## PROBLEM TO WORK ON
What you output should match the data below exactly.
*** MATERIAL PROVIDED
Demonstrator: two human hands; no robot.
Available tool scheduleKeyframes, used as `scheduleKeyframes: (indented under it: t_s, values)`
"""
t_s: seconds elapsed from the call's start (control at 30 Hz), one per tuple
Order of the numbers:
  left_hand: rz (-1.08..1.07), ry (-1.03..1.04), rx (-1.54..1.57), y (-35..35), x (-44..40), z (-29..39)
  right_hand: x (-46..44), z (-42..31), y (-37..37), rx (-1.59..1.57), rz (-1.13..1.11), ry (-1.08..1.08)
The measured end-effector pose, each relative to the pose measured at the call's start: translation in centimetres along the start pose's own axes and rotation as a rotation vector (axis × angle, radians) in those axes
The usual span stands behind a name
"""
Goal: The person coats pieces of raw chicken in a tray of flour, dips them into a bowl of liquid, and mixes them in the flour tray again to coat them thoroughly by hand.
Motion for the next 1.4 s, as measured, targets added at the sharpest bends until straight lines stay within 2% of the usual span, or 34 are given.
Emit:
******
## WRITTEN ANSWER
Demonstrator: two human hands; no robot.
Available tool scheduleKeyframes, used as `scheduleKeyframes: (indented under it: t_s, values)`
"""
t_s: seconds elapsed from the call's start (control at 30 Hz), one per tuple
Order of the numbers:
  left_hand: rz (-1.08..1.07), ry (-1.03..1.04), rx (-1.54..1.57), y (-35..35), x (-44..40), z (-29..39)
  right_hand: x (-46..44), z (-42..31), y (-37..37), rx (-1.59..1.57), rz (-1.13..1.11), ry (-1.08..1.08)
The measured end-effector pose, each relative to the pose measured at the call's start: translation in centimetres along the start pose's own axes and rotation as a rotation vector (axis × angle, radians) in those axes
The usual span stands behind a name
"""
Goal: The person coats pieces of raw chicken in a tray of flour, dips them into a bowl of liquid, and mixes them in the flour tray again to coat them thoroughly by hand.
Motion for the next 1.4 s, as measured, targets added at the sharpest bends until straight lines stay within 2% of the usual span, or 34 are given.
Emit:

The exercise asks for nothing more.